(Records from a dataset)
+++

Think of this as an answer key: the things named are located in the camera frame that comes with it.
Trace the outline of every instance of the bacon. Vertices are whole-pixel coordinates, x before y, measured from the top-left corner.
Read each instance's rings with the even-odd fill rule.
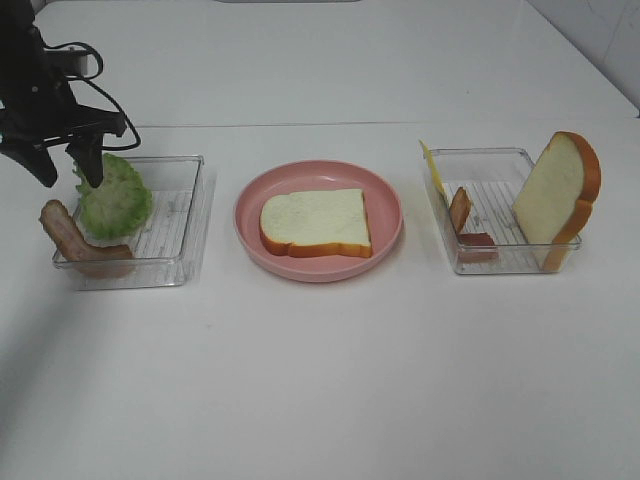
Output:
[[[133,253],[128,245],[97,247],[84,239],[73,218],[59,200],[49,200],[40,213],[40,223],[64,258],[70,262],[92,260],[130,260]],[[74,268],[95,278],[122,277],[133,270],[131,265],[107,265],[96,263],[77,265]]]
[[[459,187],[456,191],[453,200],[451,200],[449,212],[451,213],[453,228],[456,230],[456,233],[460,233],[464,228],[469,213],[471,213],[471,199],[464,188]]]
[[[468,247],[493,247],[482,248],[474,251],[460,250],[459,258],[463,263],[480,263],[490,262],[498,258],[498,250],[495,248],[496,244],[486,232],[482,233],[460,233],[458,234],[458,240],[461,244]]]

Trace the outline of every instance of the transparent tray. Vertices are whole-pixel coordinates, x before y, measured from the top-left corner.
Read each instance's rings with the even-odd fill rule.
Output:
[[[132,260],[67,261],[60,251],[53,265],[65,271],[76,290],[104,290],[182,285],[195,278],[202,265],[215,174],[204,178],[201,156],[127,158],[152,191],[151,216],[133,235],[104,242],[84,230],[87,242],[106,246],[126,243]]]
[[[425,176],[429,200],[440,228],[453,270],[464,274],[553,273],[560,271],[571,252],[582,243],[576,236],[569,243],[527,243],[511,206],[534,163],[520,148],[444,149],[431,151],[445,196]],[[463,233],[486,232],[495,247],[467,246],[458,240],[449,206],[458,187],[464,187],[473,202]],[[555,270],[543,270],[549,254],[564,256]]]

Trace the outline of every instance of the toast slice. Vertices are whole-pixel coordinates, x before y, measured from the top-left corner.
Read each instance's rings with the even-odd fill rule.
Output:
[[[368,258],[373,254],[359,188],[269,198],[260,214],[260,238],[269,253],[279,256]]]
[[[571,241],[587,223],[600,191],[598,157],[572,132],[556,132],[518,194],[513,212],[530,244]],[[537,255],[544,271],[560,269],[568,250]]]

+++

Your task →
Return all records verbatim and drop the pictures.

Worked solution →
Think of this as an answer key: the things named are located in the camera frame that comes with it.
Trace the outline of every instance of the bacon. Vertices are whole-pixel coordinates, x before y, measured from the top-left corner.
Read each instance's rings with the even-odd fill rule.
Output:
[[[133,253],[128,245],[97,247],[84,239],[73,218],[59,200],[49,200],[40,213],[40,223],[64,258],[70,262],[92,260],[130,260]],[[74,268],[95,278],[122,277],[133,270],[131,265],[107,265],[96,263],[77,265]]]
[[[459,187],[456,191],[453,200],[451,200],[449,212],[451,213],[453,228],[456,230],[456,233],[460,233],[464,228],[469,213],[471,213],[471,199],[464,188]]]
[[[468,247],[493,247],[482,248],[474,251],[460,250],[459,258],[463,263],[480,263],[490,262],[498,258],[498,250],[495,248],[496,244],[486,232],[482,233],[460,233],[458,234],[458,240],[461,244]]]

Trace the outline of every instance of the transparent tray. Vertices are whole-pixel coordinates, x before y, measured from the top-left corner.
Read each instance's rings with the even-odd fill rule.
Output:
[[[132,260],[67,261],[60,251],[53,265],[65,271],[76,290],[104,290],[182,285],[195,278],[202,265],[215,174],[204,178],[201,156],[127,158],[152,191],[151,216],[133,235],[104,242],[84,230],[87,242],[106,246],[126,243]]]
[[[425,176],[429,200],[440,228],[453,270],[464,274],[553,273],[560,271],[571,252],[582,243],[576,236],[569,243],[527,243],[511,206],[534,163],[520,148],[444,149],[431,151],[445,196]],[[463,233],[486,232],[495,247],[467,246],[458,240],[449,206],[458,187],[464,187],[473,202]],[[555,270],[543,270],[549,254],[564,256]]]

Trace the outline of every instance of the toast slice. Vertices are whole-pixel coordinates, x before y, measured from the top-left corner.
Read each instance's rings with the even-odd fill rule.
Output:
[[[368,258],[373,254],[359,188],[269,198],[260,214],[260,238],[269,253],[279,256]]]
[[[571,241],[587,223],[600,191],[598,157],[572,132],[556,132],[518,194],[513,212],[530,244]],[[537,255],[544,271],[560,269],[568,250]]]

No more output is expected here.